Von den Gedanken ihres Ehemanns wusste Rhian zu diesem Zeitpunkt nichts, dass er sie später noch auf ihr Verhalten ansprechen würde. In diesem Moment genoss sie seine Nähe sichtlich und erhob sich auf ihre Zehenspitzen, wobei ihre Lippen zart seine bärtige Wange berührten. Ein gar scheues Küsschen auf seiner Wange platzierten. Nein. Mehr getraute sie sich einfach nicht zu. Noch nicht. Vielleicht, wenn sie dann später unter sich waren. Bei dem Gedanken an die bevorstehende Hochzeitsnacht musste Rhian dann doch etwas schlucken. Wie würde sich diese Hochzeitsnacht gestalten? Wieviele Zeugen hatte Cahir geladen dem
Spektakel aus nächster Nähe beizuwohnen? Immerhin würden sie diese Nacht nicht wie das alte Volk im Freien vollziehen. Als Jungfräuliche Jägerin und Hirschkönig. Ob sich Cahir etwa schon derart mit den Römern identiziert hatte, dass er dieses Ritual nach römischer Sitte ausüben wollte? Nein! Daran wollte und durfte Rhian keinerlei weitere Gedanken verschwenden. Zum Glück wurde in diesem Moment der Ochse angeschnitten und die ersten beiden rosig gebratenen Scheiben erhielten das glückliche Brautpaar. Mit einem sanften Lächeln auf ihren Lippen kostete Rhian von der ersten Scheibe des Ochsen und nickte dann unmerklich. Ja, dieses Stück Fleisch schmeckte wahrlich köstlich. Bissen für Bissen, dazwischen ein Schluck Wasser und Rhian war dann auch, wohl in den Augen ihres frischgebackenen Mannes zu langsam, fertig mit ihrem Mahl. Kaum hatte sie das Besteck fein säuberlich auf den Teller gelegt, erhob sich Cahir auch schon und rief nach einem Burschen, der ihm sein Pferd bringen sollte. Doch dazwischen trat noch Brenna an den Tisch heran und reichte Cahir eine Schale. Eine Schale mit Kräutern für die Göttin. Bei dieser Geste senkte Rhian leicht ihr Haupt und lächelte sanft vor sich hin. Die große Göttin würde ihre schützende Hand über sie alle strecken und sie beschützen und vor bösem Unheil bewahren. Auf die erklärenden Worte ihres Gatten lächelte Rhian und blickte mit jenem Lächeln auf den Lippen zu dem Älteren empor.

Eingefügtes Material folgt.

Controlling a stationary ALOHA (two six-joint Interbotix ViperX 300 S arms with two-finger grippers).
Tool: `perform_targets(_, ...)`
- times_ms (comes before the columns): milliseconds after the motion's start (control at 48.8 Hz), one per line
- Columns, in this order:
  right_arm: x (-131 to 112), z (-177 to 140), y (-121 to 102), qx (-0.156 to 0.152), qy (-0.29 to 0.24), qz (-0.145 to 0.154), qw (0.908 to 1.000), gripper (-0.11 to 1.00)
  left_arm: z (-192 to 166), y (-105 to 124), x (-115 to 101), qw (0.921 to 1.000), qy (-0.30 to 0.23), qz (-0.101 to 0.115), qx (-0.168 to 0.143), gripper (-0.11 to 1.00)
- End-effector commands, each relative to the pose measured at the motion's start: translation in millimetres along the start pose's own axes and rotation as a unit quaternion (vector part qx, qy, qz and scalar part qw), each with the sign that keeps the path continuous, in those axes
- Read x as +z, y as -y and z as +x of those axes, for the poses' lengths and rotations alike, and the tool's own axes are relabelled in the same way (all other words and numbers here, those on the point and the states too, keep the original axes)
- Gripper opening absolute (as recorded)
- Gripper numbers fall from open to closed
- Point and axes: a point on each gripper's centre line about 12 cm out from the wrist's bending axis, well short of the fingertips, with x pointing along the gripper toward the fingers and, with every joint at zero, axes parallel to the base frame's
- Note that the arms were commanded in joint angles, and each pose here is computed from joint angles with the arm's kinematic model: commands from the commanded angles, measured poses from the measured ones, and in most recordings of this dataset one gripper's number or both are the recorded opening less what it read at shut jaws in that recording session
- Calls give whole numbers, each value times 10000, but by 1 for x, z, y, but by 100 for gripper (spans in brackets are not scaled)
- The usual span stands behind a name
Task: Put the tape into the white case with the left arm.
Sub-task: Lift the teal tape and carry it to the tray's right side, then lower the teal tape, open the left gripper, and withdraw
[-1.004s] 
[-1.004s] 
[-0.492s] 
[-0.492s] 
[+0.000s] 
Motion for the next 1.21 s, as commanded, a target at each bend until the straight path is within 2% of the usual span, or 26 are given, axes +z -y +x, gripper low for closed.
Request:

“Die Göttin wird uns zürnen wenn wir ihr kein Opfer darbringen, mein Gemahl.“
Murmelte Rhian mit ihrer ruhigen, sanften Stimme. Als der Bursche den Apfelschimmel näher führte, so dass Cahir aufsteigen konnte. Dann ließ sie sich von ihm ebenfalls auf den Rücken des Pferdes helfen und hielt sich sogleich an ihm fest. Mit sanftem Schenkeldruck setzte sich der Vierbeiner in Bewegung und Cahir lenkte das Pferd sicher und vorsichtig durch die Menge. An ihrem gemeinsamen Haus angekommen rutschte Rhian sogleich vom Rücken des Pferdes und Cahir vollzog das Ritual. Auch Rhian sprach einige vertrauliche Worte an die große Göttin. Dann schütteten die Frischvermählten die kleine Grube mit Erde zu und die junge Frau blickte mit geröteten Wangen zu Cahir empor. Der nun wohl auch nicht mehr länger warten wollte und Rhian seinen stürmischen Angriff auf ihre Lippen spürte. Wie er gierig ihre Lippen mit den seinigen bedeckte und sie sich im nächsten Moment auf Händen getragen, in das Haus gebracht fühlte.